In May, Laura Bertola, a researcher at the University of Copenhagen, and her colleagues published a study describing their sequencing of the genome of lions throughout Africa and in a reserve in the Indian state of Gujarat.

Their work shows that lions in West Africa are more closely related to the cats in India than to those in southern Africa. It formalizes a new division between “northern lions” (Panthera leo leo) in India and West Africa and “southern lions” (Panthera leo melanochaita) in southern Africa.
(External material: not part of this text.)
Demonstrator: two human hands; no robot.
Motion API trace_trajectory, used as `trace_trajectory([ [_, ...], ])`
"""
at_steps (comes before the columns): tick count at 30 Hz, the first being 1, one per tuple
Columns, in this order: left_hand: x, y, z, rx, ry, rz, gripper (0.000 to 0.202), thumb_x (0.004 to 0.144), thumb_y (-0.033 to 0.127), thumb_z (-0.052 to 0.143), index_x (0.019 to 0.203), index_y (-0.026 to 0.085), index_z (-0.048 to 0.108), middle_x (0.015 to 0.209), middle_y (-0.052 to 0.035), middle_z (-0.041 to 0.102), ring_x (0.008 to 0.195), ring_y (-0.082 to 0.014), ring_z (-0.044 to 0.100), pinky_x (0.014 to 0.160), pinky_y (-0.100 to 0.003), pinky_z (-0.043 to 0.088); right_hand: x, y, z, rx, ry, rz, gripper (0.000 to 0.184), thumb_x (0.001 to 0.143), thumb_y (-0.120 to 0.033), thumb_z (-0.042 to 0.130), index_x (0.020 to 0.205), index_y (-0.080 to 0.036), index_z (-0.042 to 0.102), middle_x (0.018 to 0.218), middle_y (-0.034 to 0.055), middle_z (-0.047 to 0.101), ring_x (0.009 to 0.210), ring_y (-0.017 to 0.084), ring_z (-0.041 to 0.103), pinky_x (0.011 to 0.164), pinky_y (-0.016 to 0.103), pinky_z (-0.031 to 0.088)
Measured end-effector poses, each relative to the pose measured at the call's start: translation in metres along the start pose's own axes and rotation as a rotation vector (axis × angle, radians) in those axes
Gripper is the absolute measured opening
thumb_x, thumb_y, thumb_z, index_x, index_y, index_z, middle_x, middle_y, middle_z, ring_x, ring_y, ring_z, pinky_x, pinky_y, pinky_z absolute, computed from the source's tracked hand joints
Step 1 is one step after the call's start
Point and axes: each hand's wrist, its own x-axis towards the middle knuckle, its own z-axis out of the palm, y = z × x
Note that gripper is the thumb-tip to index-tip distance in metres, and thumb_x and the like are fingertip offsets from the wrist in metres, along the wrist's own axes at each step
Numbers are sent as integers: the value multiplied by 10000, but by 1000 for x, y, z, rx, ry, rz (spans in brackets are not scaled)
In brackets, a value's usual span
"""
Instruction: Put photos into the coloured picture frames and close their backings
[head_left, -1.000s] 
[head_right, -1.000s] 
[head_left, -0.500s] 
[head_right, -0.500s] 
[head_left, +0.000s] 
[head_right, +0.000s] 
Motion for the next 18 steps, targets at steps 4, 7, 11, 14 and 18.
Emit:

“We didn’t come up with a new subspecies or anything like that,” Bertola says. “We just redrew the boundaries. Instead of having an Africa-Asia distinction, which was the case previously, we now have this northern-southern distinction, which is in line with the evolutionary history of the species.”  

Although southern lions can breed with northern ones, Henschel says, it would be a mistake to bring southerners to Niokolo-Koba to replenish the population: It would undermine their genetic uniqueness. This makes it even more urgent to save the Niokolo-Koba lions, he says.

“I had a map pinned to the wall,” Bertola says. “Every time [Henschel] reported back, there were, unfortunately, more populations that I could cross off the map. So, I had a map that slowly filled with red crosses, because lion presence couldn’t be reconfirmed in those areas. It was quite depressing.”